With the improvement of computing power of base station, more intelligent strategies can be introduced to base station and equipment. Cross-domain information that may affect energy consumption can all be obtained automatically by base station to make the user steering more precise.
Network service capability knowledge library introduced by ZTE Radio Composer solution will be applied and combined with service pilot to balance between network energy saving and user experience. Built on sub-cells of various scenario-based capabilities, the library predicts different cells' network service capabilities at different frequency layers through learning the history data, and combining with real-time information (e.g. service type, rate request and user type). 

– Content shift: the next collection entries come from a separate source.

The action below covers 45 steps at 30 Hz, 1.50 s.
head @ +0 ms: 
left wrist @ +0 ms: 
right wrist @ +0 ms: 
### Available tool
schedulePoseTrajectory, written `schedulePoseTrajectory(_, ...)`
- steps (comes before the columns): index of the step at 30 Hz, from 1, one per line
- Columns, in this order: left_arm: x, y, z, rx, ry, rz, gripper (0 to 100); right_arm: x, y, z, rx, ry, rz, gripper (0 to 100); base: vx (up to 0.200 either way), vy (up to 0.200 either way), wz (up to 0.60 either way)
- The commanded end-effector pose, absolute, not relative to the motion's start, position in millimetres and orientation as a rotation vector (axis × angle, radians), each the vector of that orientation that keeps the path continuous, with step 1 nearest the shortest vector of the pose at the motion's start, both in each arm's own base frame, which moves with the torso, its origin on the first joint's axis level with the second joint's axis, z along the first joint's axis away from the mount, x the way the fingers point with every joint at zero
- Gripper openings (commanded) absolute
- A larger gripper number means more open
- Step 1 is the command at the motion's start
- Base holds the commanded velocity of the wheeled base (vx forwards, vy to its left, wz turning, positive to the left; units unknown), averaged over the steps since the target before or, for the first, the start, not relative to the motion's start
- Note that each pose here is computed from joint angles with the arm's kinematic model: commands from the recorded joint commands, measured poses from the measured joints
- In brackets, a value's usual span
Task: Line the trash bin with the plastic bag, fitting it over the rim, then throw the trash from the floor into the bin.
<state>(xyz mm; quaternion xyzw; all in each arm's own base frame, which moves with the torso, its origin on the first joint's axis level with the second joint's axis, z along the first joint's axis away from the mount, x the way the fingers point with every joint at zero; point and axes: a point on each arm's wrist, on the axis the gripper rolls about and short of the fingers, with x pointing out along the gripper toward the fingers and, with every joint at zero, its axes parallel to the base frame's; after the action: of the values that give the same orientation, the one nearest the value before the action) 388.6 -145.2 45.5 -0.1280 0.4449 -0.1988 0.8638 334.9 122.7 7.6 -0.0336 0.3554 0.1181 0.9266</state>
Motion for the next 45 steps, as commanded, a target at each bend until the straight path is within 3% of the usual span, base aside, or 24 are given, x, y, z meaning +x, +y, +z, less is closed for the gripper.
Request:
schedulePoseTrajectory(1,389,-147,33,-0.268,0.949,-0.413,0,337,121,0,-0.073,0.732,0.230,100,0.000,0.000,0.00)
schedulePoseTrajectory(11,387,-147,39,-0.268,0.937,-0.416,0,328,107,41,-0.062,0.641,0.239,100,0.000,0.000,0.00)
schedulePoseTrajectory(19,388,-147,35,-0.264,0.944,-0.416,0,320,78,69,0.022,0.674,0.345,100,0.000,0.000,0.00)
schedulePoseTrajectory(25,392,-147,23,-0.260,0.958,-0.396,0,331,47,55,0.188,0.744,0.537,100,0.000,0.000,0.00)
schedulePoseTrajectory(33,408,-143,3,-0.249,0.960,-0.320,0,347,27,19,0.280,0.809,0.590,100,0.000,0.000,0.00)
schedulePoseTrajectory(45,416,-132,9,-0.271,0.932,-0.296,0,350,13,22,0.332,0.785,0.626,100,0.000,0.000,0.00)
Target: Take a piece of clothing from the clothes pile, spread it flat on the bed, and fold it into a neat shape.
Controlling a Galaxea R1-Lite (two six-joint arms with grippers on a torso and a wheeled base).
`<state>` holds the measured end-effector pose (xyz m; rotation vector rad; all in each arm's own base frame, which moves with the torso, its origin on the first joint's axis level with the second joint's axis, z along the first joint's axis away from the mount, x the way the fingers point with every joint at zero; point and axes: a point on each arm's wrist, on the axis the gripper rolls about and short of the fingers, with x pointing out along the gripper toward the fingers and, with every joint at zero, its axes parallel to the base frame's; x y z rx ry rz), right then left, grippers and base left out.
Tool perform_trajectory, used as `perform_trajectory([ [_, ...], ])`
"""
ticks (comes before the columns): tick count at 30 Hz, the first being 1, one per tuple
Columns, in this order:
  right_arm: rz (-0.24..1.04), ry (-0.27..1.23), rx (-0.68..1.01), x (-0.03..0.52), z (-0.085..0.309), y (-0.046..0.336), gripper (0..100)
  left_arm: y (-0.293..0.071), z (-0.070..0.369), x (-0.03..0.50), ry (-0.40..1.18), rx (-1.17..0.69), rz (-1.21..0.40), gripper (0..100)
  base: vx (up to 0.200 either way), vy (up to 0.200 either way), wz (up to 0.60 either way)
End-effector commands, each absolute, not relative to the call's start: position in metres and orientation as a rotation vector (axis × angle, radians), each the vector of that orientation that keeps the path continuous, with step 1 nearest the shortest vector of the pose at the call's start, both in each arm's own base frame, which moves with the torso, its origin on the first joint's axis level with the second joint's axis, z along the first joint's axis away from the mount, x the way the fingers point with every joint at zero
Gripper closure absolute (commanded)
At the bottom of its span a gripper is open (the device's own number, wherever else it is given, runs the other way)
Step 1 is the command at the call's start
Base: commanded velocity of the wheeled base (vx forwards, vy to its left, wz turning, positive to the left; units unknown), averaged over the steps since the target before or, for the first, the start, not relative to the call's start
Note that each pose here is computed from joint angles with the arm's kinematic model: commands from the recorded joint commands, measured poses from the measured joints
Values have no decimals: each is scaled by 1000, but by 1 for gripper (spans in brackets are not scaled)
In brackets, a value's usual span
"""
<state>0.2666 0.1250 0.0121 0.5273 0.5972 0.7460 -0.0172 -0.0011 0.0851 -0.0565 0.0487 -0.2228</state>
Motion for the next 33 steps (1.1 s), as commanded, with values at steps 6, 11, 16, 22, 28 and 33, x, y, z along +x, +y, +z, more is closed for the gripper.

5G Terminal Energy Savings
A report from GSMA Intelligence highlights that one mobile connection required an average of 14.8 kWh of energy during the 12 months of operation. As of the end of September 2021, the number of 5G terminals had reached 445 million in China, which means over 6.5 billion kWh will be consumed yearly. At the same time, the subscribers are constantly complaining about the heating problem and battery life of 5G terminals.
For better 5G experience and lower personal carbon footprint, PowerPilot supports more technologies to assist mobile phones working in an energy-saving state for a longer period of time, and the battery life can be extended by 20%. 
Bandwidth part (BWP) combined with uplink smart pre-scheduling and inactive state of radio resource control (RRC Inactive) reduces the amount of signaling required during state transitions, making it possible to significantly lower both latency and battery consumption. The access latency was shortened by up to three times in a trial with China Unicom. This shortened time lag will have a big impact on user experience in applications such as cloud gaming where multi-player interactions require 20–30 ms end-to-end latency, enable the battery savings of up to 30% and improve the battery life by over 20%.
PowerPilot was awarded "Outstanding Catalyst—Impact for Society" at TMForum 2020 and "Innovative Breakthrough in Mobile Technology Award" at GTI 2021. Till now, the solution has been deployed in 30 networks over 800,000 sites. In typical network configurations, the power consumption of 5G base stations can be reduced by 20%–25%, and the emission of about two million kg carbon dioxide can be avoided for every 1000 base stations in one year. The average shutdown duration is 9.88 hours, which is a 60% improvement compared with that when the feature is manually enabled. 
We all have a role to play if we are going to meet the challenges of the global climate crisis, and we do believe we can make some contribution to the mobile net zero target.